I now have a library card at the University Library that I get to keep when I go back to the States. This is one of five "exhaustive" libraries in the United Kingdom. This means it is supposed to have at least one copy of every book published in the English language... ever. So if Westfield House's library doesn't have a book I need and I can't find it at the Divinity Faculty library either, I get to scour through millions of books to find it in this packed skyscraper.
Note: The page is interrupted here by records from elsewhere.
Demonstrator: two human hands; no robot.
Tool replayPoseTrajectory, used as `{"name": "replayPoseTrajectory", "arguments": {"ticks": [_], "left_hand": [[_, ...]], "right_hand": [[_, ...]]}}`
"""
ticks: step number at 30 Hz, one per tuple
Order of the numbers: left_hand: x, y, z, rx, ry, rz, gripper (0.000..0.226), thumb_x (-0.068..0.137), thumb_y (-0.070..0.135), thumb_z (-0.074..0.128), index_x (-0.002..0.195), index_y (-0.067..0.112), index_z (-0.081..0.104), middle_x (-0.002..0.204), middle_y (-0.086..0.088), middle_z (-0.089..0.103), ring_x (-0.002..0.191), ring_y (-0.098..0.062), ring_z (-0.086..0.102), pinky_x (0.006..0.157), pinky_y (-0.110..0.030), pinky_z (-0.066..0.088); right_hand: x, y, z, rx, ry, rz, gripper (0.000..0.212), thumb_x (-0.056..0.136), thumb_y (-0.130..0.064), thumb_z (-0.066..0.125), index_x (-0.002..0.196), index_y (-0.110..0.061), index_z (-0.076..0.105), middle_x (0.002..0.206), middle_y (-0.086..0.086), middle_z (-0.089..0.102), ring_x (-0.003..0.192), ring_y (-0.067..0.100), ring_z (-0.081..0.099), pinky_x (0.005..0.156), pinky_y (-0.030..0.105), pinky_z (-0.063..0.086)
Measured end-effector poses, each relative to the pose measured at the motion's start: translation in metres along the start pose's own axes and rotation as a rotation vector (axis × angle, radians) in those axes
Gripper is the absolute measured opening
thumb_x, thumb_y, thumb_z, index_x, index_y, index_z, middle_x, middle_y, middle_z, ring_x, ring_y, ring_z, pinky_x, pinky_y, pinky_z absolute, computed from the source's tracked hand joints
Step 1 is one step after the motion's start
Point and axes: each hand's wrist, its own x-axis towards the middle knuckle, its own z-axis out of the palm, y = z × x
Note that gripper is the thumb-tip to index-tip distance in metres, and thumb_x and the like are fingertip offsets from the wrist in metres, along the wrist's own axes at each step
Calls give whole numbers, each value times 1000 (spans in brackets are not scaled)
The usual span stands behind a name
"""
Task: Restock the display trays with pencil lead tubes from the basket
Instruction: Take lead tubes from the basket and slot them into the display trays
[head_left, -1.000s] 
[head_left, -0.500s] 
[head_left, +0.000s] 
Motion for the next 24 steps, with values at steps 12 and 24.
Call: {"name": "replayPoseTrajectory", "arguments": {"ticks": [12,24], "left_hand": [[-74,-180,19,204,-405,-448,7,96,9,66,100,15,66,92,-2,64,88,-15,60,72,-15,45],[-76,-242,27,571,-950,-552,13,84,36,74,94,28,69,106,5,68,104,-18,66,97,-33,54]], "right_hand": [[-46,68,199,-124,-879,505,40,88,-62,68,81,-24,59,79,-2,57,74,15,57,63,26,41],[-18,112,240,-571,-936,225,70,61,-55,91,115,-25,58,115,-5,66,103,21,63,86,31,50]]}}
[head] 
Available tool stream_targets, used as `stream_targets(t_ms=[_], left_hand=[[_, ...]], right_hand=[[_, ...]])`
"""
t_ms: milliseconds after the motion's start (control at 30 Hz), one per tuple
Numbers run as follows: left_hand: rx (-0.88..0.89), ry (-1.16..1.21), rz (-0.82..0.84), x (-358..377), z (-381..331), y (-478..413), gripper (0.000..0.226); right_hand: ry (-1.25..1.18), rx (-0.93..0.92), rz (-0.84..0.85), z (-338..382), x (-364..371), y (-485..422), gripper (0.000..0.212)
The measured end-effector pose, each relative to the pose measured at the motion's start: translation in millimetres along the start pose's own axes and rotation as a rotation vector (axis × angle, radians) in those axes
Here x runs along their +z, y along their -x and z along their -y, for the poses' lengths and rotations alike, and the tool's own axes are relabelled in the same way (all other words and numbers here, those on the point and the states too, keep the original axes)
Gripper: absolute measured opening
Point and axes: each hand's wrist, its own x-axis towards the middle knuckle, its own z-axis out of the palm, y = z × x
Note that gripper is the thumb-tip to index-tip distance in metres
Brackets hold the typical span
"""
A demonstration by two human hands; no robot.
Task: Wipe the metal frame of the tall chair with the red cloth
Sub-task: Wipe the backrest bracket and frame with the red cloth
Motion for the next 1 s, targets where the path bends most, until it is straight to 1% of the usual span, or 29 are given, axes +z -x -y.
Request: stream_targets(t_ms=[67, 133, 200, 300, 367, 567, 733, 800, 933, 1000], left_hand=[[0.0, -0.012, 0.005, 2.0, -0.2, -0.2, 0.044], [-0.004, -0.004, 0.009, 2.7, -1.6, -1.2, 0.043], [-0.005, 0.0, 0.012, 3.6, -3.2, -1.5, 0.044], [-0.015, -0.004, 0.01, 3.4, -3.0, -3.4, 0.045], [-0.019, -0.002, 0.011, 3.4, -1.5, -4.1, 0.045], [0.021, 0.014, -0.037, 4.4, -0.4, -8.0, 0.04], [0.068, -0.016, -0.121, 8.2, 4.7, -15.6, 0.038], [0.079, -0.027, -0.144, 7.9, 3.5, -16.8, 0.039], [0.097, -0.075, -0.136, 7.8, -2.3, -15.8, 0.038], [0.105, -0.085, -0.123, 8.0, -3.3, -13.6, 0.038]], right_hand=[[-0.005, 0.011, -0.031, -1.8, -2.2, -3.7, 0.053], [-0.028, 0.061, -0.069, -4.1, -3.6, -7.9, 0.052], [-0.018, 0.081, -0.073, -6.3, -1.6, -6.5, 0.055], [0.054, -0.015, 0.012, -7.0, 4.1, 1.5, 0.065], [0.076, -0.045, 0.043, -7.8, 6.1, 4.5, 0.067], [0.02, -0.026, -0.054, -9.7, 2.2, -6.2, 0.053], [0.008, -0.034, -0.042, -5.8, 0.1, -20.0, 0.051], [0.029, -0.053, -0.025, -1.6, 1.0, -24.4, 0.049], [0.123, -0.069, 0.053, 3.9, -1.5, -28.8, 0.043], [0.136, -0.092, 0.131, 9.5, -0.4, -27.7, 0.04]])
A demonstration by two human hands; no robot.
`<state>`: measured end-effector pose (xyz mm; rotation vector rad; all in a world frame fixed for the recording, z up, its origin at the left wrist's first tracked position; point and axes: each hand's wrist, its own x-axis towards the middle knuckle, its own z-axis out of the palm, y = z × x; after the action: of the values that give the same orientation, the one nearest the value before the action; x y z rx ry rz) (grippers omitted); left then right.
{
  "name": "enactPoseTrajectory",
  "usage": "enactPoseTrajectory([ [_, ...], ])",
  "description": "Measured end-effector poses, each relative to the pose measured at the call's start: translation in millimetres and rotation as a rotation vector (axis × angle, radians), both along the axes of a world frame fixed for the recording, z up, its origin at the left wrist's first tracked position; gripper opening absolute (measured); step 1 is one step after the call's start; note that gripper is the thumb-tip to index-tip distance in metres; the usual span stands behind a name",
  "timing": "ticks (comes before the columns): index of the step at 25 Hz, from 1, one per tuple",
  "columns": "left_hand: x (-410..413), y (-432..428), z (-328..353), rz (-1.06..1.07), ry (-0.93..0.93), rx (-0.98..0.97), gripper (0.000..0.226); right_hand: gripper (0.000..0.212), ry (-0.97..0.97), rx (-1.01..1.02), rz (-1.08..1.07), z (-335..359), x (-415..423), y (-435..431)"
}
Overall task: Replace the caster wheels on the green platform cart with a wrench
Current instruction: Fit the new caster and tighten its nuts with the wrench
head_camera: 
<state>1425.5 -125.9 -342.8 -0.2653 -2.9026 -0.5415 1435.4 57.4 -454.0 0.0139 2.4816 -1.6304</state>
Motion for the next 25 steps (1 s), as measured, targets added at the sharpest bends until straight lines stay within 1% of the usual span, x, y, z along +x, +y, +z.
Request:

Yes, it's certainly a fun and beneficial experience to attend lectures at the finest university in Europe; but honestly, my lectures so far have resembled my classes at Concordia much more than I thought they would. The teachers use simple PowerPoint presentations just like my professors at CUNE do, with pictures pulled from Google images and everything. Students dress down to go to class (a great breach from the Chariots of Fire days), and Richard Rex even adds a little class participation to spice things up like Concordia professors do. I think all too often, we imagine the great universities of the world (MIT, Harvard, Cambridge, Oxford, etc.) to be leagues above us in everything they do. But in reality, they're a lot more similar to us than we think. We're all just trying to get the best education we can, whether it's at Holmes Community College or the highly-esteemed University of Cambridge.

1 comment:

  1. I wonder if some of the great universities have followed the path of so many of the great churches and allowed their standards to slide in the name of headcount numbers...whether it is in the pew or in the classroom it seems we want to be liked and of course are obsessed with monetary and numerical success.